Could you set down the listing below exactly and omit its images?

Dataset excerpt ::
- - - - - - -
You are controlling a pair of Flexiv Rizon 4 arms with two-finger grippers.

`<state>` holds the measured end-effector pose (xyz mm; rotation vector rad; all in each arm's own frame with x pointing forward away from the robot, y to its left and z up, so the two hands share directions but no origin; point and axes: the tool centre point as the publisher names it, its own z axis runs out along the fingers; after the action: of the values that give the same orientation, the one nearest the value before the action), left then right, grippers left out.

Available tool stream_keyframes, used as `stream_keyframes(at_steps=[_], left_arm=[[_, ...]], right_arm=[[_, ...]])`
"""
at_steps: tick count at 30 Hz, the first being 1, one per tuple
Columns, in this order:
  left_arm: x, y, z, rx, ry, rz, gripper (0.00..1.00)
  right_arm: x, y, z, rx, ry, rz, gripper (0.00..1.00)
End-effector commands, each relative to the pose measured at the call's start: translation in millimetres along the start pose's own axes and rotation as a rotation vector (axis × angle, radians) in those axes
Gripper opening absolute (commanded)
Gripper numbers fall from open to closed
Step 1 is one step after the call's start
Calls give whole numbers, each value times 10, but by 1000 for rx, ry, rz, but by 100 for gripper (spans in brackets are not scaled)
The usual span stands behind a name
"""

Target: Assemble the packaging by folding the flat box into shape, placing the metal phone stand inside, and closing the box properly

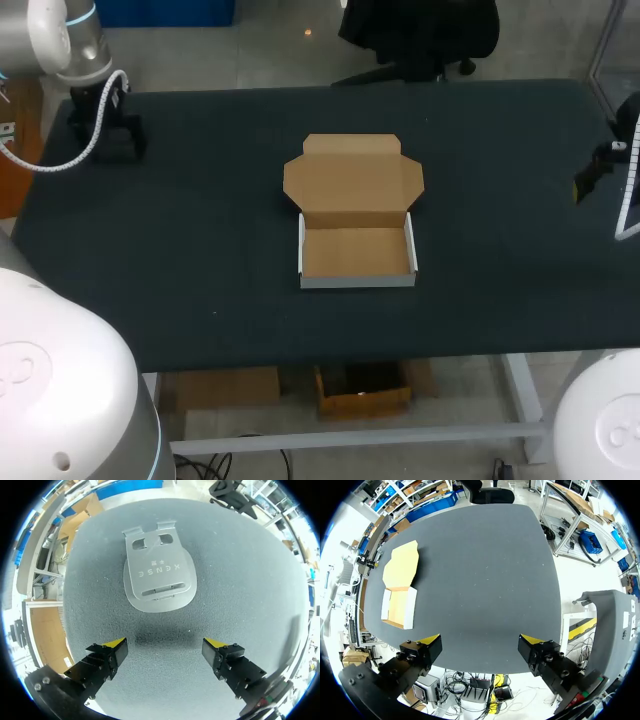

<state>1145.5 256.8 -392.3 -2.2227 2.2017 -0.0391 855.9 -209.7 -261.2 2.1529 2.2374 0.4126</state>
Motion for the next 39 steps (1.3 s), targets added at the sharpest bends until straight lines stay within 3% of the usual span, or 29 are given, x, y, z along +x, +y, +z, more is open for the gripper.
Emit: stream_keyframes(at_steps=[1, 24, 39], left_arm=[[-19, -64, 32, -12, 0, -3, 100], [-130, -212, 45, 6, -10, -34, 100], [102, -146, 0, 14, 9, 6, 100]], right_arm=[[-4, -2, -16, 5, 2, -1, 100], [-4, -2, -16, 5, 2, -1, 100], [-4, -2, -16, 5, 2, -1, 100]])
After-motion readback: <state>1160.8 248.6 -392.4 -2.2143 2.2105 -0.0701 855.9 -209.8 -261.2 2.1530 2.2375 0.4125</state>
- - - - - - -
Expected answer ::
You are controlling a pair of Flexiv Rizon 4 arms with two-finger grippers.

`<state>` holds the measured end-effector pose (xyz mm; rotation vector rad; all in each arm's own frame with x pointing forward away from the robot, y to its left and z up, so the two hands share directions but no origin; point and axes: the tool centre point as the publisher names it, its own z axis runs out along the fingers; after the action: of the values that give the same orientation, the one nearest the value before the action), left then right, grippers left out.

Available tool stream_keyframes, used as `stream_keyframes(at_steps=[_], left_arm=[[_, ...]], right_arm=[[_, ...]])`
"""
at_steps: tick count at 30 Hz, the first being 1, one per tuple
Columns, in this order:
  left_arm: x, y, z, rx, ry, rz, gripper (0.00..1.00)
  right_arm: x, y, z, rx, ry, rz, gripper (0.00..1.00)
End-effector commands, each relative to the pose measured at the call's start: translation in millimetres along the start pose's own axes and rotation as a rotation vector (axis × angle, radians) in those axes
Gripper opening absolute (commanded)
Gripper numbers fall from open to closed
Step 1 is one step after the call's start
Calls give whole numbers, each value times 10, but by 1000 for rx, ry, rz, but by 100 for gripper (spans in brackets are not scaled)
The usual span stands behind a name
"""

Target: Assemble the packaging by folding the flat box into shape, placing the metal phone stand inside, and closing the box properly


<state>1145.5 256.8 -392.3 -2.2227 2.2017 -0.0391 855.9 -209.7 -261.2 2.1529 2.2374 0.4126</state>
Motion for the next 39 steps (1.3 s), targets added at the sharpest bends until straight lines stay within 3% of the usual span, or 29 are given, x, y, z along +x, +y, +z, more is open for the gripper.
Emit: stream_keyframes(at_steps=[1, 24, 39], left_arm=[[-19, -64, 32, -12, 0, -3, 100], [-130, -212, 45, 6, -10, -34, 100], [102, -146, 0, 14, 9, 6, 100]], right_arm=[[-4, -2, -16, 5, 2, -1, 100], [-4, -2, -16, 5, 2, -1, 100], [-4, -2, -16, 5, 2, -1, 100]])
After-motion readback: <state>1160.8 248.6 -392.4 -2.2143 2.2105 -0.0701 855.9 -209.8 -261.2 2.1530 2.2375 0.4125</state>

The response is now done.